Would you retype every line below without changing anything?
*** Opening SOURCE MATERIAL ***
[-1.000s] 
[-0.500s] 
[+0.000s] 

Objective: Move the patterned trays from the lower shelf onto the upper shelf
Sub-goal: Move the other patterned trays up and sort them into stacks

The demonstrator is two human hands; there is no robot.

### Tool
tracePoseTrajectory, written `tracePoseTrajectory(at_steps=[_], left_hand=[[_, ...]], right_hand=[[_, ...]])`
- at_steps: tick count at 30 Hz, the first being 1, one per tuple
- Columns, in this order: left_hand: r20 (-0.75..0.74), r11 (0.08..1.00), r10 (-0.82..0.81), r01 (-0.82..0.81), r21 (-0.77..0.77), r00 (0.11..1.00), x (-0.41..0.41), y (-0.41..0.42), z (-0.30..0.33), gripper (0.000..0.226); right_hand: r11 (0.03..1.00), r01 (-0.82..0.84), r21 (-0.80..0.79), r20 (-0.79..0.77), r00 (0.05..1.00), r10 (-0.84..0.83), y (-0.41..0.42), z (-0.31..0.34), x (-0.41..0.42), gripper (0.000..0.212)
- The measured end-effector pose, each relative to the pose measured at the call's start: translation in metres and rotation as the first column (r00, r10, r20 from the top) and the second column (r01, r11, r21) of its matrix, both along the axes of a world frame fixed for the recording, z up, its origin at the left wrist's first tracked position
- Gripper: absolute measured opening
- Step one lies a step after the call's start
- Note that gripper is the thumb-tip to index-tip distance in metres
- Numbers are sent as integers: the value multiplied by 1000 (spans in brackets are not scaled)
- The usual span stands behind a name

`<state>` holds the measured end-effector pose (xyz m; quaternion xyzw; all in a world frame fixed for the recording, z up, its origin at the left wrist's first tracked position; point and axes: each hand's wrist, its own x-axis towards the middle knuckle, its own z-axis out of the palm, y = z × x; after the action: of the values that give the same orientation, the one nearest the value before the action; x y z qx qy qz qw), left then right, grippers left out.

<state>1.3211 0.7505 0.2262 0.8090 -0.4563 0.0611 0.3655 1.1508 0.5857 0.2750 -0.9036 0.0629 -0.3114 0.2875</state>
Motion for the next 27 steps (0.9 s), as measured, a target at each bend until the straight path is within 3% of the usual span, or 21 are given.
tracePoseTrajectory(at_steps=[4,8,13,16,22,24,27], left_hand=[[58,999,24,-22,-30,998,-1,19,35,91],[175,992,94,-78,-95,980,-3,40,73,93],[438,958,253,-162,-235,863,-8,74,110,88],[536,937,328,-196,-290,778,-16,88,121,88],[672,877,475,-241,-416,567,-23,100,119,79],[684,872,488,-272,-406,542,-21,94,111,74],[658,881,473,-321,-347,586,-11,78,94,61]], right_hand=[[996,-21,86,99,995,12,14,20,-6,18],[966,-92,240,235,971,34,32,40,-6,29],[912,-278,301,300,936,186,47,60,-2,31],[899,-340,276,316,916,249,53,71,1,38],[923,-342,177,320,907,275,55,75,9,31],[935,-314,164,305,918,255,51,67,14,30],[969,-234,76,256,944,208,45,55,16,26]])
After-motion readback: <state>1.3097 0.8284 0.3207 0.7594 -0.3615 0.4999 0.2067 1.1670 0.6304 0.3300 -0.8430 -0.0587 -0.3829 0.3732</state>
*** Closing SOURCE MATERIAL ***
TASK ANSWER —
[-1.000s] 
[-0.500s] 
[+0.000s] 

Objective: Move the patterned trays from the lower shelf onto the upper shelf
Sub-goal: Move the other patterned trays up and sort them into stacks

The demonstrator is two human hands; there is no robot.

### Tool
tracePoseTrajectory, written `tracePoseTrajectory(at_steps=[_], left_hand=[[_, ...]], right_hand=[[_, ...]])`
- at_steps: tick count at 30 Hz, the first being 1, one per tuple
- Columns, in this order: left_hand: r20 (-0.75..0.74), r11 (0.08..1.00), r10 (-0.82..0.81), r01 (-0.82..0.81), r21 (-0.77..0.77), r00 (0.11..1.00), x (-0.41..0.41), y (-0.41..0.42), z (-0.30..0.33), gripper (0.000..0.226); right_hand: r11 (0.03..1.00), r01 (-0.82..0.84), r21 (-0.80..0.79), r20 (-0.79..0.77), r00 (0.05..1.00), r10 (-0.84..0.83), y (-0.41..0.42), z (-0.31..0.34), x (-0.41..0.42), gripper (0.000..0.212)
- The measured end-effector pose, each relative to the pose measured at the call's start: translation in metres and rotation as the first column (r00, r10, r20 from the top) and the second column (r01, r11, r21) of its matrix, both along the axes of a world frame fixed for the recording, z up, its origin at the left wrist's first tracked position
- Gripper: absolute measured opening
- Step one lies a step after the call's start
- Note that gripper is the thumb-tip to index-tip distance in metres
- Numbers are sent as integers: the value multiplied by 1000 (spans in brackets are not scaled)
- The usual span stands behind a name

`<state>` holds the measured end-effector pose (xyz m; quaternion xyzw; all in a world frame fixed for the recording, z up, its origin at the left wrist's first tracked position; point and axes: each hand's wrist, its own x-axis towards the middle knuckle, its own z-axis out of the palm, y = z × x; after the action: of the values that give the same orientation, the one nearest the value before the action; x y z qx qy qz qw), left then right, grippers left out.

<state>1.3211 0.7505 0.2262 0.8090 -0.4563 0.0611 0.3655 1.1508 0.5857 0.2750 -0.9036 0.0629 -0.3114 0.2875</state>
Motion for the next 27 steps (0.9 s), as measured, a target at each bend until the straight path is within 3% of the usual span, or 21 are given.
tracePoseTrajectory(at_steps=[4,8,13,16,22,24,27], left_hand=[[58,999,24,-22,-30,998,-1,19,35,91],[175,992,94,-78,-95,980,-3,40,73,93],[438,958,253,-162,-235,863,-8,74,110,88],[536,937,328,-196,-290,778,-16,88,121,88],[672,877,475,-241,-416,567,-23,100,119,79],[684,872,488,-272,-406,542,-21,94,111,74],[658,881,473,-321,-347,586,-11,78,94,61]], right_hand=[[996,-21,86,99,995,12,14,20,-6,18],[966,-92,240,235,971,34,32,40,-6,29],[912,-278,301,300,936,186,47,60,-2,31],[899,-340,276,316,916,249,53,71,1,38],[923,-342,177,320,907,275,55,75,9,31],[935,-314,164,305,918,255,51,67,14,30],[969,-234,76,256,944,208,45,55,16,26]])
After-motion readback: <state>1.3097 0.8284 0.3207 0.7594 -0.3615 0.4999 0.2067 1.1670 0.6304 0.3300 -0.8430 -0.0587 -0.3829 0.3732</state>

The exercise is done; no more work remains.